Do not confuse this with Complete Monster, which is more about evil than (physical) monstrousness, especially since a Complete Monster isn't necessarily a literal monster, and an Eldritch Abomination isn't always evil. However, an Eldritch Abomination who has clear agency and is sufficiently heinous by the standards of the story or its own established Grey-and-Gray Morality can qualify as a Complete Monster.
A Super-Trope to:
- Adaptational Abomination: An entity which was not so eldritch in the original story becomes more of an abomination in the adaptation.
- Adorable Abomination: An eldritch being which actually looks rather cute (though maybe deceptively so, or perhaps it's genuinely friendly).
- Alliance with an Abomination: When an ordinary mortal teams up with a very powerful eldritch being.
- Angelic Abomination: Angels which look extremely bizarre and alien, instead of being more humanoid. Interestingly, while most angels in The Bible look like what one would expect from religious art, some of them do appear as this type.
- Animalistic Abomination: An eldritch creature which somewhat resembles or behaves like a more monstrous version of an ordinary animal.
- Benevolent Abomination: An eldritch entity that is genuinely good and friendly towards mortal beings, instead of being maliciously evil or amorally alien.
- Botanical Abomination: An eldritch organism which appears to be an extremely bizarre and unnatural plant.
- Digital Abomination: A virtual eldritch being originating from cyberspace.
- Draconic Abomination: A dragon-like creature which looks very bizarre and otherworldly.
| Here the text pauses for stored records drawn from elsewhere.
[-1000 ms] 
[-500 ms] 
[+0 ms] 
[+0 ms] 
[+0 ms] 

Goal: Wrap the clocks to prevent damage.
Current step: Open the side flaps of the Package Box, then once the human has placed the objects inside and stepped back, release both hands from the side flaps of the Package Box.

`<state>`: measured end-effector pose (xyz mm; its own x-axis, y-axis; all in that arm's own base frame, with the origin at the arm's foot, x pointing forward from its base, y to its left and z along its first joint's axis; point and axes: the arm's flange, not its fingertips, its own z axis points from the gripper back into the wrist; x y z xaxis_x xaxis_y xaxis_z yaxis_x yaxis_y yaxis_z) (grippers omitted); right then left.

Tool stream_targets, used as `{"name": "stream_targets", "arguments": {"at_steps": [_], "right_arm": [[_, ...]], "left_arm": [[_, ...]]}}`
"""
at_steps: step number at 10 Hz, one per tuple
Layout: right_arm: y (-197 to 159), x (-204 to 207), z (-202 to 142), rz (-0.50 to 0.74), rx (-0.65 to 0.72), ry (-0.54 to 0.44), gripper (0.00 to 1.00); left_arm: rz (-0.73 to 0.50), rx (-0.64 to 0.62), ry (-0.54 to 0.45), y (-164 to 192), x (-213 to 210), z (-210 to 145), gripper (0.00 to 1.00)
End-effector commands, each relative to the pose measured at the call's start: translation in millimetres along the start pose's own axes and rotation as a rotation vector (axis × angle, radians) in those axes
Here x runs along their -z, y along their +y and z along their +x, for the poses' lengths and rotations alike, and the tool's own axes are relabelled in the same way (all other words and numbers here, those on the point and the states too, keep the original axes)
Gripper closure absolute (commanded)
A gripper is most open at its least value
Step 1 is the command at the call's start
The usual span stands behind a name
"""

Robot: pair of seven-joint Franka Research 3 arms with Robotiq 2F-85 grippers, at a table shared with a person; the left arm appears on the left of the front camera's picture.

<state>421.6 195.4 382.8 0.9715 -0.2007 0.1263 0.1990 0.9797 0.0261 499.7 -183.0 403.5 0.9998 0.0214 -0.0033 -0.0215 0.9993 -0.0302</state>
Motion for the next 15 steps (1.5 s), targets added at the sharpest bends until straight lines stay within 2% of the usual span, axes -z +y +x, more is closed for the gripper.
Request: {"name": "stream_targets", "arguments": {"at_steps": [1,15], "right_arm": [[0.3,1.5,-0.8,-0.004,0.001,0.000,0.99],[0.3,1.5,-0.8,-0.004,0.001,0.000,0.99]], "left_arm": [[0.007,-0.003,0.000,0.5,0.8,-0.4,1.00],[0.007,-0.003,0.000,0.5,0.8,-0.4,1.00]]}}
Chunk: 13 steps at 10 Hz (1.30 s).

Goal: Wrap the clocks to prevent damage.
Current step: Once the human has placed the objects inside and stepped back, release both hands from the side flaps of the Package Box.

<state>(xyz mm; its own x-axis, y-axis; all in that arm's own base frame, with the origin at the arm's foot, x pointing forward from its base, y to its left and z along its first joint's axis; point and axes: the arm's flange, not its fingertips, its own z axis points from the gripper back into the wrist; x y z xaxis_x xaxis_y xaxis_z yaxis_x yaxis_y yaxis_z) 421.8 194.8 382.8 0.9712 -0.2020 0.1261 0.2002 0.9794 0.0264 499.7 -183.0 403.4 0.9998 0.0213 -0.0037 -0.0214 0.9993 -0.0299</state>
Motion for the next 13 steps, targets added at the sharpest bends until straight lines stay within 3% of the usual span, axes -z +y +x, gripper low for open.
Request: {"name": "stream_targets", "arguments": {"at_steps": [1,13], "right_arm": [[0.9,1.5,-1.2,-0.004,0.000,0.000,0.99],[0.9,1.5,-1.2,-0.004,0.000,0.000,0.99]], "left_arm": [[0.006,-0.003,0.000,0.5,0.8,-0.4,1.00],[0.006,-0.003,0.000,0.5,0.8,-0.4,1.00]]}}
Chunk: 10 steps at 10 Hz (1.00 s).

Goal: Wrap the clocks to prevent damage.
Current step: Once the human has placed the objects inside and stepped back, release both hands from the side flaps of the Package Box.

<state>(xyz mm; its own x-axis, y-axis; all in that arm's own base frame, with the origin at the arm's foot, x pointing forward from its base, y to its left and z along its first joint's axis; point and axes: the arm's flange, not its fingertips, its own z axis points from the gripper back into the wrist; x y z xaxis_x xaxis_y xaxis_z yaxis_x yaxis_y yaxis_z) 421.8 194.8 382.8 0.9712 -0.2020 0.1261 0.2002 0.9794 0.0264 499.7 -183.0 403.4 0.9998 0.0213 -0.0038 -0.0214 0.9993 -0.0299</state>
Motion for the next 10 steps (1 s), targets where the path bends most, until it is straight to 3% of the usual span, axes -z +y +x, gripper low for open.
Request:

Probably also a demon or god.
- Eldritch Transformation: An ordinary being gets turned into a horrifying abomination.
- Flesh Golem: A being that is made up of merged skin, turning them into a fleshy blob.
- Genetic Abomination: Mutant monstrosities born from genetic engineering.
- Humanoid Abomination: An eldritch being which superficially resembles or behaves like a human, or is at least vaguely human-shaped.
- Humans Are Cthulhu: When literal humans are viewed as being unfathomably strange or alien from the perspective of (usually more primitive) non-human creatures.
- Mechanical Abomination: A strange and powerful machine or robot which was created to go far beyond the limitations of normal technology.
- Santabomination: Santa Claus is a strange being of unfathomable power. Though considering he can travel all over the world in one day, this actually makes a lot of sense.
- Starfish Aliens: Eldritch abominations which are explicitly extraterrestrial or extradimensional in origin tend to look extremely bizarre and otherworldly.
- Transhuman Abomination: An eldritch entity that was once a normal human being.
- Undead Abomination: A dead being which has somehow been brought back from death as an extremely bizarre and terrifying ghost or zombie.